Hochwildehaus in den Ötztaler Alpen mit Baugerüst
Seit 2016 geschlossen: das Hochwildehaus (2885m) in den Ötztaler Alpen. Durch tauenden Permafrost unter der einen Hälfte der Hütte sackt die Giebelwand ab. Darüber hinaus ist die Quelle versiegt und daher keine Trinkwasserversorgung mehr möglich. Foto: DAV/Robert Kolbitsch
Klimawandelfolgen für Hütten und Wege

Neue Einfachheit

Weil’s schwieriger wird, wird’s künftig einfacher: Was auf den ersten Blick paradox klingt, könnte in den hochalpinen Arbeitsgebieten des Alpenvereins ein zukunftsweisender Ansatz sein, den Problemen infolge des Klimawandels zu begegnen.

Steinschläge, Starkregen mit Murenabgängen, Gletscherrückgang und Wassermangel: Vielen Alpenvereinshütten und -wegen geht das im wahrsten Sinne an die Substanz. Starke Regenfälle greifen die Hüttenfundamente an, andererseits wird durch Schneemangel im Winter und lange Trockenperioden im Sommer das Wasser knapp. Dachwasser sammeln, größere Rohwasserspeicher, Spararmaturen und der Appell zum Wassersparen sind erste kleinere Schritte. Darüber hinaus müssen wir Vorsorge treffen, indem wir zum Beispiel Trockentoiletten einbauen – Wasserspülungen haben einen immensen Trinkwasserverbrauch – oder auch Duschen abschaffen. Ist das Wasser knapp, funktionieren Kleinwasserkraftwerke zur Stromgewinnung nur eingeschränkt und wir haben damit auf Hütten auch ein Energieversorgungsproblem. Folgen können weniger Gerichte auf den Speisekarten sein oder dass Gäste ihre Handys nicht mehr so selbstverständlich aufladen können.

Zustieg zur Geraer Hütte (2324 m, Zillertaler Alpen): Durch Murenabgänge 2018 und 2020 wurde er weggerissen, auch die Talstation der Materialseilbahn war gefährdet. Die Sektion Landshut muss den Weg verlegen. Foto: DAV Landshut
Es bedarf großer Anstrengungen, unser alpines Hütten- und Wegenetz anzupassen. Der Wassermangel auf Hütten wird deren Betrieb verändern, wie auch manche Hochgebirgssteige durch tauenden Permafrost unbegehbar werden.
- Roland Stierle, DAV-Präsident

Auch beim Wegenetz wird sich einiges ändern, bereits in den letzten Jahren haben die Schäden deutlich zugenommen: Wege verlegen oder auflassen, kann die Frage lauten, wenn der Wartungsaufwand zu hoch wird. Eine weitere Folge könnte die Umwandlung von Wegen in alpine Routen sein, diese werden dann weder gepflegt noch markiert. Dadurch werden Zustiege entsprechend schwieriger und die Eigenverantwortung wichtiger. Möglicherweise müssen manche Hütten geschlossen oder zurückgebaut werden, weil es kein Wasser mehr gibt oder die Gebiete zu steinschlaggefährdet sind. Auf der anderen Seite gibt es vielleicht geeignete Standorte, an denen wir über Hüttenerweiterungen nachdenken könnten, damit die vielen Menschen, die es in die Berge zieht, auch unterkommen.

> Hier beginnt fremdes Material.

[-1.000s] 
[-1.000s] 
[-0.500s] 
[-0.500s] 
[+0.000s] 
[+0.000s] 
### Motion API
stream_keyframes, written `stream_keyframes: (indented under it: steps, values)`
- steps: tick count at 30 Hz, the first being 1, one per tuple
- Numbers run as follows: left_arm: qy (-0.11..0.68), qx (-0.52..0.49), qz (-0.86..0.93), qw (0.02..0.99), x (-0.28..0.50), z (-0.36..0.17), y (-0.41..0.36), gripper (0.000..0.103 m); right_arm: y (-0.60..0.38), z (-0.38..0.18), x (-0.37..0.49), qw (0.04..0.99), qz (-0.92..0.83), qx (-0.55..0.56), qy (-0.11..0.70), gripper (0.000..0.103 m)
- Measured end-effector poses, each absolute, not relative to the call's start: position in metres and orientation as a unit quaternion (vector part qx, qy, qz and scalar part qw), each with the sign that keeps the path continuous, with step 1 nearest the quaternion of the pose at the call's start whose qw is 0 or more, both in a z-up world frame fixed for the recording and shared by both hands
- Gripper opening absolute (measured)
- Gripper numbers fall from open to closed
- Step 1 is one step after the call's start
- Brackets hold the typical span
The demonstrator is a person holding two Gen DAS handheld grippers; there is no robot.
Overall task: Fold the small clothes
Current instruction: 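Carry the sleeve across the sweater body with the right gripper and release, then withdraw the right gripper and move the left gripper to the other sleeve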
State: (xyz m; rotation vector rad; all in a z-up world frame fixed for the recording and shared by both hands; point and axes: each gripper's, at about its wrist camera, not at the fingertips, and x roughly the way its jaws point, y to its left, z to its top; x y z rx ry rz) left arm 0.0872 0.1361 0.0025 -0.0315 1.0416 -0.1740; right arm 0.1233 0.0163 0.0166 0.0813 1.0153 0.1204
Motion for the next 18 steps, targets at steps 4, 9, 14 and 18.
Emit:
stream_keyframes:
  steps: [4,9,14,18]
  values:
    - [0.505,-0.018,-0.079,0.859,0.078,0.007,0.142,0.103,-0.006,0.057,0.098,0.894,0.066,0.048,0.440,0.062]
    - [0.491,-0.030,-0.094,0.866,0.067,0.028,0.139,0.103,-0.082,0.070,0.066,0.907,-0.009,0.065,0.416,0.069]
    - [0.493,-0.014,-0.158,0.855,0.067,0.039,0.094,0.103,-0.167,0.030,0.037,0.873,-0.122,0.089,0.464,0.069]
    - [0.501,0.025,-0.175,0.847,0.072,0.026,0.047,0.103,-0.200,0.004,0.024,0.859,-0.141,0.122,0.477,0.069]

Klimaneutraler DAV bis 2030: Das bedeutet ohnehin, dass wir unsere Emissionen stark reduzieren und sämtliche Maßnahmen äußerst ressourcen- und klimaschonend umsetzen müssen. Auf längere Sicht werden viele Hütten einfacher – einfacher gebaut und einfacher betrieben! Unterm Strich gilt es dann, nicht nur das eigene Verhalten, sondern vor allem die Erwartungshaltung zu ändern. Wobei ein solcher Perspektivenwechsel ganz neue, positive Bergerlebnisse mit sich bringen kann!